Che cos'è il DNA ricombinante?
Il DNA ricombinante è una sequenza di DNA che è stata creata artificialmente in laboratorio. Il DNA è il modello utilizzato dalle cellule per produrre le proteine che costituiscono gli organismi viventi e la disposizione delle basi azotate lungo un filamento di DNA determina quali proteine si formano. Isolando pezzi di DNA e ricombinandoli con altre sequenze, i ricercatori sono in grado di clonare il DNA all'interno di batteri o altre cellule ospiti e produrre proteine utili, come l'insulina. La clonazione consente uno studio molto più semplice di particolari sequenze di DNA, poiché produce una grande quantità di DNA che può quindi essere modificata e analizzata.
Metodi di costruzione del DNA ricombinante
La trasformazione è un processo mediante il quale un segmento di DNA viene inserito in un plasmide, un piccolo cerchio di DNA autoreplicante. Il DNA viene tagliato usando enzimi di restrizione. Questi enzimi sono prodotti nelle cellule batteriche come meccanismo difensivo e prendono di mira particolari siti su una molecola di DNA e la fanno a pezzi. Gli enzimi di restrizione sono particolarmente utili perché creano "estremità appiccicose" sui segmenti di DNA. Come il velcro, queste estremità appiccicose consentono al DNA di unirsi facilmente con segmenti complementari.

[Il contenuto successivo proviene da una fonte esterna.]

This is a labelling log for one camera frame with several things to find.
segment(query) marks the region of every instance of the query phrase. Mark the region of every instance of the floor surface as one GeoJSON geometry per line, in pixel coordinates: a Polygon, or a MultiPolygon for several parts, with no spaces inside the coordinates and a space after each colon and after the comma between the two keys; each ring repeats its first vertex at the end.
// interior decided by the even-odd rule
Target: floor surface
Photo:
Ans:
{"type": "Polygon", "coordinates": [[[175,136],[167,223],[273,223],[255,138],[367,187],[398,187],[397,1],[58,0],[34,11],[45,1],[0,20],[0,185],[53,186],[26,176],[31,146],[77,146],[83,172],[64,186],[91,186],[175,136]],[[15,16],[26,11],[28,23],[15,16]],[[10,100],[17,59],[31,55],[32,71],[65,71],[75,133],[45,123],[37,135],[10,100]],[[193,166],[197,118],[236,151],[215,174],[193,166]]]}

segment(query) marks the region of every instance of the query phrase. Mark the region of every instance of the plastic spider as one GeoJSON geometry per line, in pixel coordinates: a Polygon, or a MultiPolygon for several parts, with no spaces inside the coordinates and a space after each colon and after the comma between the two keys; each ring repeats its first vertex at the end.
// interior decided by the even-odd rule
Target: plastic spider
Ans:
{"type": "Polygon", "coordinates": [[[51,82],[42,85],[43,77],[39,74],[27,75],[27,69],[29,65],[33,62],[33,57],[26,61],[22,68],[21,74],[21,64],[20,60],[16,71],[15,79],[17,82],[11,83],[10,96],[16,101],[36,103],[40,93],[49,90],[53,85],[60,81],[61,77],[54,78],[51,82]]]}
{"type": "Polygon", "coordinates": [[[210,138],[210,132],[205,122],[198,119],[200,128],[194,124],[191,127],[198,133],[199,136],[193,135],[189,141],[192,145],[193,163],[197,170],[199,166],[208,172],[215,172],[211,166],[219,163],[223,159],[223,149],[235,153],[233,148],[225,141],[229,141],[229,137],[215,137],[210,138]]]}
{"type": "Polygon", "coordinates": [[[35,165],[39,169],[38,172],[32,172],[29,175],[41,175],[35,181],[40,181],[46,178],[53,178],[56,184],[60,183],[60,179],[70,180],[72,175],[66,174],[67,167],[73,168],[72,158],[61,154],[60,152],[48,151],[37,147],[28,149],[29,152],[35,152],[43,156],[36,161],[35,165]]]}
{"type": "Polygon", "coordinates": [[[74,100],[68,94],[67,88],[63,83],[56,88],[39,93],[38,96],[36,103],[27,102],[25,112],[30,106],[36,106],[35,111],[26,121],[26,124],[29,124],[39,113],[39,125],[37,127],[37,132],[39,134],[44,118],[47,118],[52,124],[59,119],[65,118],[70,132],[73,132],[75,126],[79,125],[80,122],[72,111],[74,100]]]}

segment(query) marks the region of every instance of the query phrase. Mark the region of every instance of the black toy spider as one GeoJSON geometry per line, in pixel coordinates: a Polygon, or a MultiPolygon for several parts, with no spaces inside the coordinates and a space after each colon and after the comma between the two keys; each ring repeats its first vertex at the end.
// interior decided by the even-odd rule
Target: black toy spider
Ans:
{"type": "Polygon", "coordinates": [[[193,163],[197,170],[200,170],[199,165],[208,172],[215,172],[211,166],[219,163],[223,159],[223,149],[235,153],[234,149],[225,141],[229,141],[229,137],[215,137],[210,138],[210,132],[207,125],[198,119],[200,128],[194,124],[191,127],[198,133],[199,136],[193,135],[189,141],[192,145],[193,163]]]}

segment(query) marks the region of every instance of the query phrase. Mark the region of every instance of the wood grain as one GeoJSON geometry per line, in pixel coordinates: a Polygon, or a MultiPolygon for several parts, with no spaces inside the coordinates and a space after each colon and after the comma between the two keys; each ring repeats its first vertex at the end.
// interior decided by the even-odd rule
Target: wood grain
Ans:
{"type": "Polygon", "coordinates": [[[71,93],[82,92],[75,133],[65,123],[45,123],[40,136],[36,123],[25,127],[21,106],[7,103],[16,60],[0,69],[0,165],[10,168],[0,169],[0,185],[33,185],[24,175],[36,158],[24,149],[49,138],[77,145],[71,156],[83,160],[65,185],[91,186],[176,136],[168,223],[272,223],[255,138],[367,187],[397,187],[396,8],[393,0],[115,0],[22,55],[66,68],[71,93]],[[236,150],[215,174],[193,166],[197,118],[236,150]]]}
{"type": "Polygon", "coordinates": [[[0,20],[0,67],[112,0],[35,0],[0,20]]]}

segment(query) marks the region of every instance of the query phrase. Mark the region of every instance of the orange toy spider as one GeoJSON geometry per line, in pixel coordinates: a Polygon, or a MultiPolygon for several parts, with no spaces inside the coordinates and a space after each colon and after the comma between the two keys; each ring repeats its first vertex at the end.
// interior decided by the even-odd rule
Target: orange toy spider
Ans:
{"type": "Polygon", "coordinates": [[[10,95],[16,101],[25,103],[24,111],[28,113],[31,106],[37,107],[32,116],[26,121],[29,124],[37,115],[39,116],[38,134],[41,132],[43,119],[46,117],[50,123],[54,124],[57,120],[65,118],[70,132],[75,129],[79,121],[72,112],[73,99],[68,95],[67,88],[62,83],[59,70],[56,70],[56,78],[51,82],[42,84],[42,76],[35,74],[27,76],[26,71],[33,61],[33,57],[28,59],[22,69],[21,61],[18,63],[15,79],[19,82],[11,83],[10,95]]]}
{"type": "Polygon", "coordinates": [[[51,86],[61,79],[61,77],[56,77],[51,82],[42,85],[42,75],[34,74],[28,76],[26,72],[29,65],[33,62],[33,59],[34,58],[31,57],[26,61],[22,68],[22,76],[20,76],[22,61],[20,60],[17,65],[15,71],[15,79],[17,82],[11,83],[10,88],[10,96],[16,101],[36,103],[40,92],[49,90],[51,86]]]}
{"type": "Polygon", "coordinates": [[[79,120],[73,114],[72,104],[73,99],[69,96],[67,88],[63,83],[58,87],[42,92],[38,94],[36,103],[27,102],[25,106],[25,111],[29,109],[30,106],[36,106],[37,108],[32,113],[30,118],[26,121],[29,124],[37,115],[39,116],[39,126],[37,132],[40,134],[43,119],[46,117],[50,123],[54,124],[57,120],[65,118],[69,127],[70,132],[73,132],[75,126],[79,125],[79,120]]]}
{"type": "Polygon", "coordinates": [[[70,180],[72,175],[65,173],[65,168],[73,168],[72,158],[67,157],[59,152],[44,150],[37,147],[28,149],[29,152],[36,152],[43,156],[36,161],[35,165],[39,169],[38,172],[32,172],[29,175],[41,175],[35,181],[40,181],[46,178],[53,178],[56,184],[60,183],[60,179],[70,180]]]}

Il gene di interesse e i plasmidi sono entrambi esposti allo stesso enzima di restrizione. Questo crea molte molecole diverse. Alcuni sono plasmidi contenenti il gene di interesse, alcuni sono plasmidi contenenti altri geni, alcuni sono due plasmidi insieme. I plasmidi vengono quindi reintrodotti nelle cellule batteriche, dove si replicano, e la ricercata molecola di DNA ricombinante viene identificata attraverso diversi tipi di analisi. Ad esempio, se il plasmide viene sezionato in un particolare gene, gli scienziati possono cercare le cellule che non esprimono quel gene e quindi identificare la ricombinazione riuscita.
La trasformazione non batterica è essenzialmente lo stesso processo, ma utilizza cellule non batteriche come ospiti. Il DNA può essere iniettato direttamente nel nucleo di una cellula ospite. I ricercatori possono anche bombardare una cellula con particelle metalliche microscopiche che sono state ricoperte di DNA.
La trasfezione è molto simile alla trasformazione, ma al posto dei plasmidi vengono utilizzati i fagi. Un fago è un virus che infetta i batteri. Sia i fagi che i plasmidi sono ideali per questo processo poiché si replicheranno rapidamente all'interno di una cellula batterica.
Clonazione e utilizzo di sequenze di DNA ricombinante
Una volta che i ricercatori hanno identificato le particolari cellule batteriche contenenti la sequenza ricombinante, possono far crescere quelle cellule in una coltura e generare grandi quantità del gene. È difficile convincere le cellule batteriche a generare effettivamente una proteina da una cellula ospite umana o animale, ma ci sono modi per modificare l'espressione genica per rendere più facile tale produzione. Se le cellule nucleate vengono utilizzate come cellule ospiti (come nella trasformazione non batterica), le cellule avranno meno problemi nell'esprimere il gene ricombinante.
Una volta che i geni sono clonati in gran numero, possono essere archiviati in librerie di DNA, sequenziati e studiati. La tecnologia del DNA ricombinante ha permesso molte importanti scoperte nel campo della medicina legale, dello studio delle malattie genetiche, dell'agricoltura e dei prodotti farmaceutici.